◆ **Exercise requirements**:
Once the pictures are set aside, copy the data below exactly as it stands.

◆ **Data provided**:

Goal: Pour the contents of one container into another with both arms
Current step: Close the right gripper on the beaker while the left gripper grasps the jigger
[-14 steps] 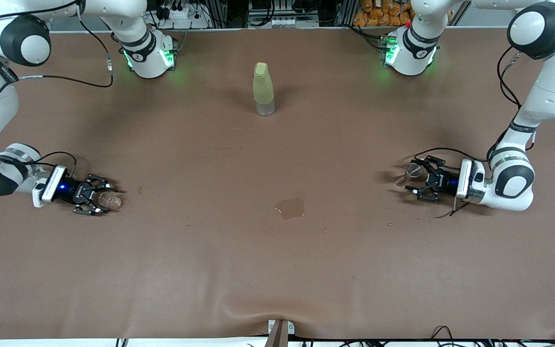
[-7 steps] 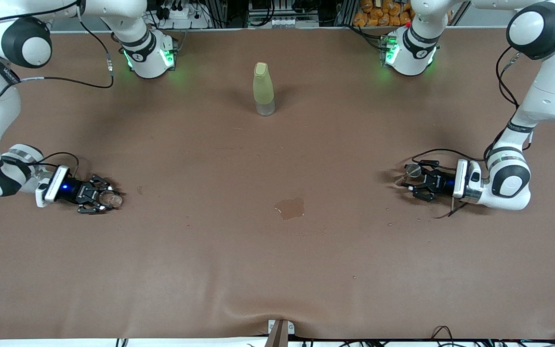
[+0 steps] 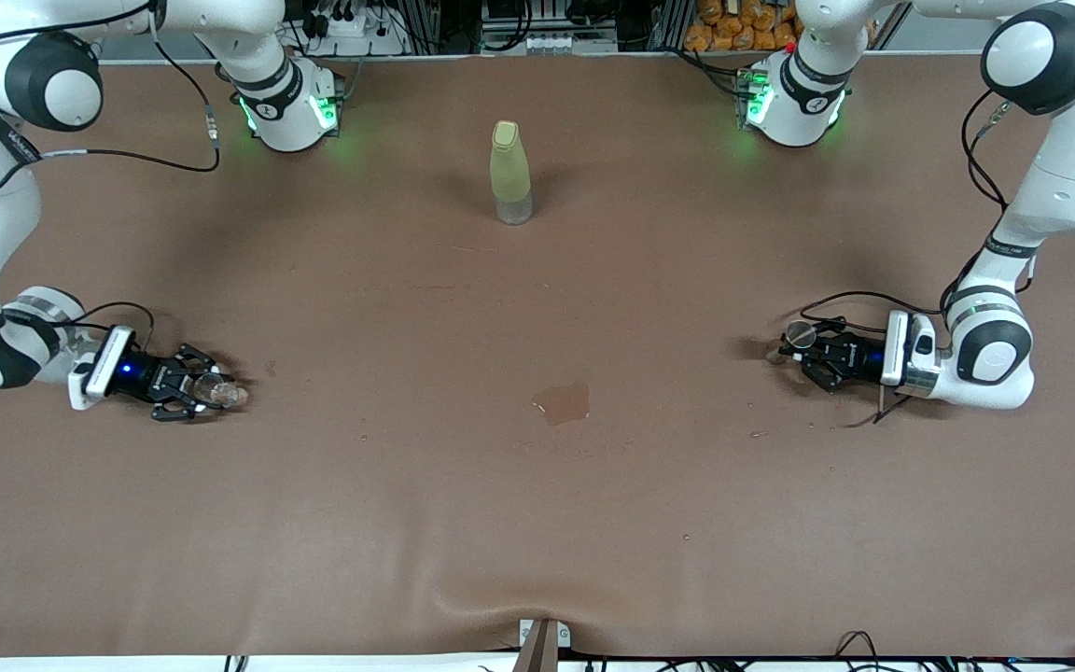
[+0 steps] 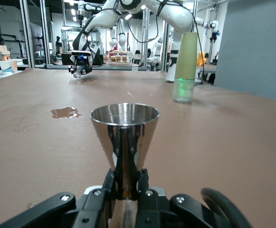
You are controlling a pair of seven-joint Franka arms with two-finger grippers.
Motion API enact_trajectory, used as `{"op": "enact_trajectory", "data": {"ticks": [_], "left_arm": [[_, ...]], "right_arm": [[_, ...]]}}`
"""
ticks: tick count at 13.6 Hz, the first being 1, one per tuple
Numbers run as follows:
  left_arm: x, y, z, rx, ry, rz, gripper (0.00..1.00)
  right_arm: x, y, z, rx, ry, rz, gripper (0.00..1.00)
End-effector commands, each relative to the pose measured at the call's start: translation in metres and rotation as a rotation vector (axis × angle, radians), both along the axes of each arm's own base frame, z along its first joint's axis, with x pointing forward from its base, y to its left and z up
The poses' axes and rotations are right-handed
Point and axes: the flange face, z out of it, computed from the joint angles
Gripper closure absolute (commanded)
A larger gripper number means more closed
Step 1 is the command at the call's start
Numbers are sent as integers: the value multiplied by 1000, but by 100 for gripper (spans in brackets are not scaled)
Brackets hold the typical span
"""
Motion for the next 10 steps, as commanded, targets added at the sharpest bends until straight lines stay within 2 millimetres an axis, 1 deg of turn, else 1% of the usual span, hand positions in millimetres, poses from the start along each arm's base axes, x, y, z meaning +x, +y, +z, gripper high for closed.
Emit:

◆ **Answer for the task**:
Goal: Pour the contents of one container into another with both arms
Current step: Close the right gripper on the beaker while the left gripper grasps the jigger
[-14 steps] 
[-7 steps] 
[+0 steps] 
[+0 steps] 
You are controlling a pair of seven-joint Franka arms with two-finger grippers.
Motion API enact_trajectory, used as `{"op": "enact_trajectory", "data": {"ticks": [_], "left_arm": [[_, ...]], "right_arm": [[_, ...]]}}`
"""
ticks: tick count at 13.6 Hz, the first being 1, one per tuple
Numbers run as follows:
  left_arm: x, y, z, rx, ry, rz, gripper (0.00..1.00)
  right_arm: x, y, z, rx, ry, rz, gripper (0.00..1.00)
End-effector commands, each relative to the pose measured at the call's start: translation in metres and rotation as a rotation vector (axis × angle, radians), both along the axes of each arm's own base frame, z along its first joint's axis, with x pointing forward from its base, y to its left and z up
The poses' axes and rotations are right-handed
Point and axes: the flange face, z out of it, computed from the joint angles
Gripper closure absolute (commanded)
A larger gripper number means more closed
Step 1 is the command at the call's start
Numbers are sent as integers: the value multiplied by 1000, but by 100 for gripper (spans in brackets are not scaled)
Brackets hold the typical span
"""
Motion for the next 10 steps, as commanded, targets added at the sharpest bends until straight lines stay within 2 millimetres an axis, 1 deg of turn, else 1% of the usual span, hand positions in millimetres, poses from the start along each arm's base axes, x, y, z meaning +x, +y, +z, gripper high for closed.
Emit:

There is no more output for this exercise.